Exercise goal:
Copy word for word the lines in the records below, starting at the line with "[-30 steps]" and ending at the line with "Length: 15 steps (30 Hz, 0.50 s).". Skip the pictures.

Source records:

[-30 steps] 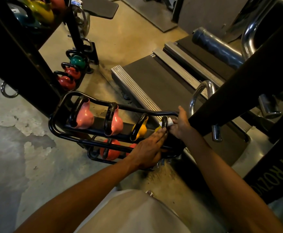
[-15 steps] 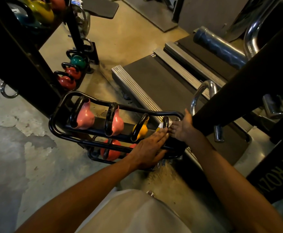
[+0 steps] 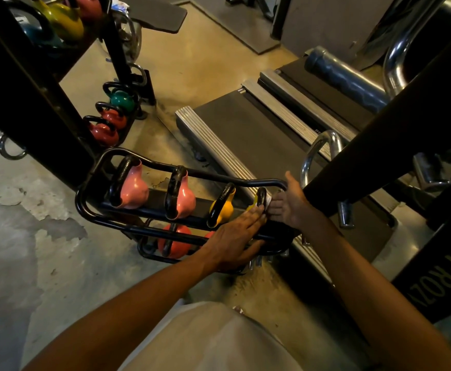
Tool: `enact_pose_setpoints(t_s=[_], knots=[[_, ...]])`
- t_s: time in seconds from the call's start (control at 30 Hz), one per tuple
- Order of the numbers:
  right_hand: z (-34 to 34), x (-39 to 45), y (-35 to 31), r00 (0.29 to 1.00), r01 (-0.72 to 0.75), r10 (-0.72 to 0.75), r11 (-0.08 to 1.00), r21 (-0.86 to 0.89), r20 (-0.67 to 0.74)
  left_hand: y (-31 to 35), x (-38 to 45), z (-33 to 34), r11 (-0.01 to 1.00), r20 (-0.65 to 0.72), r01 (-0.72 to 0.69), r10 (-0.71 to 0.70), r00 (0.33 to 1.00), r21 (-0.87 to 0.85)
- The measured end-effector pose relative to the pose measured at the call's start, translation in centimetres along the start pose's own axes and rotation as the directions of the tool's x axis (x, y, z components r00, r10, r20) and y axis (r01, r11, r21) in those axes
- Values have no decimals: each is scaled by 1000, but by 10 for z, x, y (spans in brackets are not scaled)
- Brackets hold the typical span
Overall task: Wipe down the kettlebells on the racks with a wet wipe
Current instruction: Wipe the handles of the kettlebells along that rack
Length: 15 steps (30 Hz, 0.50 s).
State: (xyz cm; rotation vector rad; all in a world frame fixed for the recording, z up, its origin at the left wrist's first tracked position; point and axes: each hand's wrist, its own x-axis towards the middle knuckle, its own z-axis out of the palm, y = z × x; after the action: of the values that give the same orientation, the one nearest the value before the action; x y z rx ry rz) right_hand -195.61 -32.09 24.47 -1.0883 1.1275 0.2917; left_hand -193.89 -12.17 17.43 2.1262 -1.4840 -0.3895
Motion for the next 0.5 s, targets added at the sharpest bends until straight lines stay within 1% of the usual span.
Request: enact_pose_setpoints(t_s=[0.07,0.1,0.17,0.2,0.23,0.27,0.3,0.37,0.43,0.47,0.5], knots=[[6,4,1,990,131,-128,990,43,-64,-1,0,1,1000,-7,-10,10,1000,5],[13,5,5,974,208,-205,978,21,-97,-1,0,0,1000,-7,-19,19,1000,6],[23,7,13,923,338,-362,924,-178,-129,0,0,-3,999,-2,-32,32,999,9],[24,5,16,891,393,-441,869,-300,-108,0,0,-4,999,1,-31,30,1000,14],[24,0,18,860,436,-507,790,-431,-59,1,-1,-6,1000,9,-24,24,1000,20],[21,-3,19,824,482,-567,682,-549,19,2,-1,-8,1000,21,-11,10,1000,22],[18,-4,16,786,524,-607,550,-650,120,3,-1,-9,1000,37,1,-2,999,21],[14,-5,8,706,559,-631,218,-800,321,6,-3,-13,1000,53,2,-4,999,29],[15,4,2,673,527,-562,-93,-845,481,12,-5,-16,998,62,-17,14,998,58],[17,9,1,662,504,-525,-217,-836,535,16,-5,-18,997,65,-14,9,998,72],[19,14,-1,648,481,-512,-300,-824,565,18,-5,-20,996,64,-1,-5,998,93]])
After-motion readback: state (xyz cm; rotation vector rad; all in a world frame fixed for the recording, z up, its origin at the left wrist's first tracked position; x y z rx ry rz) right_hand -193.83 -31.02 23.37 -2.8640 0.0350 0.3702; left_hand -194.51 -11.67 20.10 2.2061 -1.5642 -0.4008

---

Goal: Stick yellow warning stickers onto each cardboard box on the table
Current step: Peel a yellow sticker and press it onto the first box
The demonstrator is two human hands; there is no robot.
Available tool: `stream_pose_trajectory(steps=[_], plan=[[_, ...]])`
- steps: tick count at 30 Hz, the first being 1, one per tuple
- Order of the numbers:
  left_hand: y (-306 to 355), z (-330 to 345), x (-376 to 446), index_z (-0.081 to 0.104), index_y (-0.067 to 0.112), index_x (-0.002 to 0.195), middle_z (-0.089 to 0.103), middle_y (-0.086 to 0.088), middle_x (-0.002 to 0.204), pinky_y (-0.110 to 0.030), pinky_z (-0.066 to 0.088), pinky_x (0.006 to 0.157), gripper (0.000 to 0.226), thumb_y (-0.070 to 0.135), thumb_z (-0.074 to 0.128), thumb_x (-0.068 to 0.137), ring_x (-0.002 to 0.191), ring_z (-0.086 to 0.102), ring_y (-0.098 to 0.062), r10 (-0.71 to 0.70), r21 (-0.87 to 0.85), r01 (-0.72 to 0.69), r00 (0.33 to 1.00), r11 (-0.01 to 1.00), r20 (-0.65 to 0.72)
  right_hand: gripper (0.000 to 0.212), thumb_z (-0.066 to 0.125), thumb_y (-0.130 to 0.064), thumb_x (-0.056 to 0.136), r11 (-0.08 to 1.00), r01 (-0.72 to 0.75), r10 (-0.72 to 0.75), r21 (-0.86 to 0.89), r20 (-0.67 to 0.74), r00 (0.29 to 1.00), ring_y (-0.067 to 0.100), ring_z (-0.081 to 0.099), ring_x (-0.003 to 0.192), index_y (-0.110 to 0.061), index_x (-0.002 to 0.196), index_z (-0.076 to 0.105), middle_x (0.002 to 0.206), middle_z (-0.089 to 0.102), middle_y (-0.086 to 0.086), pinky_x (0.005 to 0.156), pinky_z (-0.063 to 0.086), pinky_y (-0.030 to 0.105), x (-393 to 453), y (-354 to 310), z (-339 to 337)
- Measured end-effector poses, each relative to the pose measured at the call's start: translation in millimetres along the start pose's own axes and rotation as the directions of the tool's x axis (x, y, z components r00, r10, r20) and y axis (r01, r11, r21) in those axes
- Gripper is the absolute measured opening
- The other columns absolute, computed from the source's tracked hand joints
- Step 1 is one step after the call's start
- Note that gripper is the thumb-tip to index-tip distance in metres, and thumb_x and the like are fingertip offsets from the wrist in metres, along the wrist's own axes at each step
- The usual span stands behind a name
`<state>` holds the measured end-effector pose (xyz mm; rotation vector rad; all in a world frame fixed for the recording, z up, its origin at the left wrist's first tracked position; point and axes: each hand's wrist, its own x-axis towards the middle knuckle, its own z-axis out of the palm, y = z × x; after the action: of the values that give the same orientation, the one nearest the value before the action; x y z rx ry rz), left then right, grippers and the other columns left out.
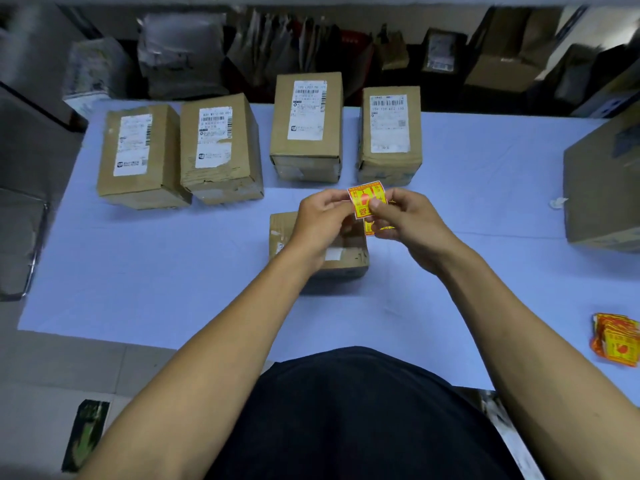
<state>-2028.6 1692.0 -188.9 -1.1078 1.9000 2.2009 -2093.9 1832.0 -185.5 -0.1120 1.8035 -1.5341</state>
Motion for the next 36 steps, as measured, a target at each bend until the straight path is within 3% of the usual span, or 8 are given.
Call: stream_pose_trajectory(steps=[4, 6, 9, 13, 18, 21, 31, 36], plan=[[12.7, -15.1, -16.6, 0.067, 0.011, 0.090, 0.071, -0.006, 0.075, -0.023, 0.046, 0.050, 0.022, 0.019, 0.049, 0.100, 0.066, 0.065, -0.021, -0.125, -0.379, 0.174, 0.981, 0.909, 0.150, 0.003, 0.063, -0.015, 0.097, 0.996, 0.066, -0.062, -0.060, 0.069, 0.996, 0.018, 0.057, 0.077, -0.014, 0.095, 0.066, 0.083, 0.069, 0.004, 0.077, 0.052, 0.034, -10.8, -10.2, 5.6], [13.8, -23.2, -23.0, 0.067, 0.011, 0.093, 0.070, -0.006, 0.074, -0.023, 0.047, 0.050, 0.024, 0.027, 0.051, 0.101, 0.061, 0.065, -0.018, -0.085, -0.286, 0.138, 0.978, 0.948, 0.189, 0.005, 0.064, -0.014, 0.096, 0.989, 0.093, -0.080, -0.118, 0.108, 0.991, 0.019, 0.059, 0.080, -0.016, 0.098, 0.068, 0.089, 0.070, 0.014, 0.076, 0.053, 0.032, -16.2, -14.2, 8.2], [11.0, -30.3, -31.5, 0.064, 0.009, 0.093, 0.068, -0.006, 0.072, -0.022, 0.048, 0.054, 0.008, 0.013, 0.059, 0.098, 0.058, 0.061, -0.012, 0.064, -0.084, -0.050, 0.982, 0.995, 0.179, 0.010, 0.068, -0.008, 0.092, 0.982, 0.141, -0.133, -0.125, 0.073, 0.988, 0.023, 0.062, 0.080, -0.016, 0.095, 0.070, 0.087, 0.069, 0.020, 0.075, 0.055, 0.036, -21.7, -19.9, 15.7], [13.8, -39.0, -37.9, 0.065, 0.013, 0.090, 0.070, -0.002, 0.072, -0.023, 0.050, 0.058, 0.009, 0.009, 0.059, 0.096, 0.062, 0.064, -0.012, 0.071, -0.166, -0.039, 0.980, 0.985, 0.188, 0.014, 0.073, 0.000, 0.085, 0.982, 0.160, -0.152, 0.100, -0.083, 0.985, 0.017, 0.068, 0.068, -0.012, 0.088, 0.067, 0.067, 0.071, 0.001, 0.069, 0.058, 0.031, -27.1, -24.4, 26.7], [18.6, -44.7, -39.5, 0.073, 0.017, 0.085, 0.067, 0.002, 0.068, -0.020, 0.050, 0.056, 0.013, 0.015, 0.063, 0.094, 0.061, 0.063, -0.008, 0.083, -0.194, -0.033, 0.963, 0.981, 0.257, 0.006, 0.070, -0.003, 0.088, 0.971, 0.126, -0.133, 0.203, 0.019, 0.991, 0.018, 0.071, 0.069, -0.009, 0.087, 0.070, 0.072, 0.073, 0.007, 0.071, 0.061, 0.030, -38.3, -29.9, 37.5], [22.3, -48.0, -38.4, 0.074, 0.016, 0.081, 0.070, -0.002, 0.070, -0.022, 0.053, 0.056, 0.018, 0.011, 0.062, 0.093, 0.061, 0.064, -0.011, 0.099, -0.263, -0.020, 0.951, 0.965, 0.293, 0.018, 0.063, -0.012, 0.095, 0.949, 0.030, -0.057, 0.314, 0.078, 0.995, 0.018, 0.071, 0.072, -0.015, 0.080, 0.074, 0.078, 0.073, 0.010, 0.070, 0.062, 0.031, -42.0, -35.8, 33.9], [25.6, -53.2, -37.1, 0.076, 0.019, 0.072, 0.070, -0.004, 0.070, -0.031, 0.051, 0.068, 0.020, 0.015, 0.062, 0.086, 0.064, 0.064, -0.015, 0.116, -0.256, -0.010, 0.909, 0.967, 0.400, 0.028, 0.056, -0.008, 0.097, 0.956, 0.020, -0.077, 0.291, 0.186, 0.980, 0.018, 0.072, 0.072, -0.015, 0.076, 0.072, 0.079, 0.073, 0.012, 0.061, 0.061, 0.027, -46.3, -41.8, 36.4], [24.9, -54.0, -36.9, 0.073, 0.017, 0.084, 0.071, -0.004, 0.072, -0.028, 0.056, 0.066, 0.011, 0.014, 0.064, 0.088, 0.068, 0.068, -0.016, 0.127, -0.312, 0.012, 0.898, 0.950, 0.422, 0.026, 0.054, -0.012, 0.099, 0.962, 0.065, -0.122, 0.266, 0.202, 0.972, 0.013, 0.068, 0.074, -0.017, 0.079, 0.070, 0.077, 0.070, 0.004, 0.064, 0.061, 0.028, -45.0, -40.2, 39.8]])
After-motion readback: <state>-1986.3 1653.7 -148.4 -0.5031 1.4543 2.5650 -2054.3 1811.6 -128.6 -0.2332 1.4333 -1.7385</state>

The answer:
[-30 steps] 
[-15 steps] 
[+0 steps] 
Tool: `enact_pose_setpoints(t_s=[_], knots=[[_, ...]])`
- t_s: time in seconds from the call's start (control at 30 Hz), one per tuple
- Order of the numbers:
  right_hand: z (-34 to 34), x (-39 to 45), y (-35 to 31), r00 (0.29 to 1.00), r01 (-0.72 to 0.75), r10 (-0.72 to 0.75), r11 (-0.08 to 1.00), r21 (-0.86 to 0.89), r20 (-0.67 to 0.74)
  left_hand: y (-31 to 35), x (-38 to 45), z (-33 to 34), r11 (-0.01 to 1.00), r20 (-0.65 to 0.72), r01 (-0.72 to 0.69), r10 (-0.71 to 0.70), r00 (0.33 to 1.00), r21 (-0.87 to 0.85)
- The measured end-effector pose relative to the pose measured at the call's start, translation in centimetres along the start pose's own axes and rotation as the directions of the tool's x axis (x, y, z components r00, r10, r20) and y axis (r01, r11, r21) in those axes
- Values have no decimals: each is scaled by 1000, but by 10 for z, x, y (spans in brackets are not scaled)
- Brackets hold the typical span
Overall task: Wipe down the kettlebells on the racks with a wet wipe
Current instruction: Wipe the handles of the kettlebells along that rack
Length: 15 steps (30 Hz, 0.50 s).

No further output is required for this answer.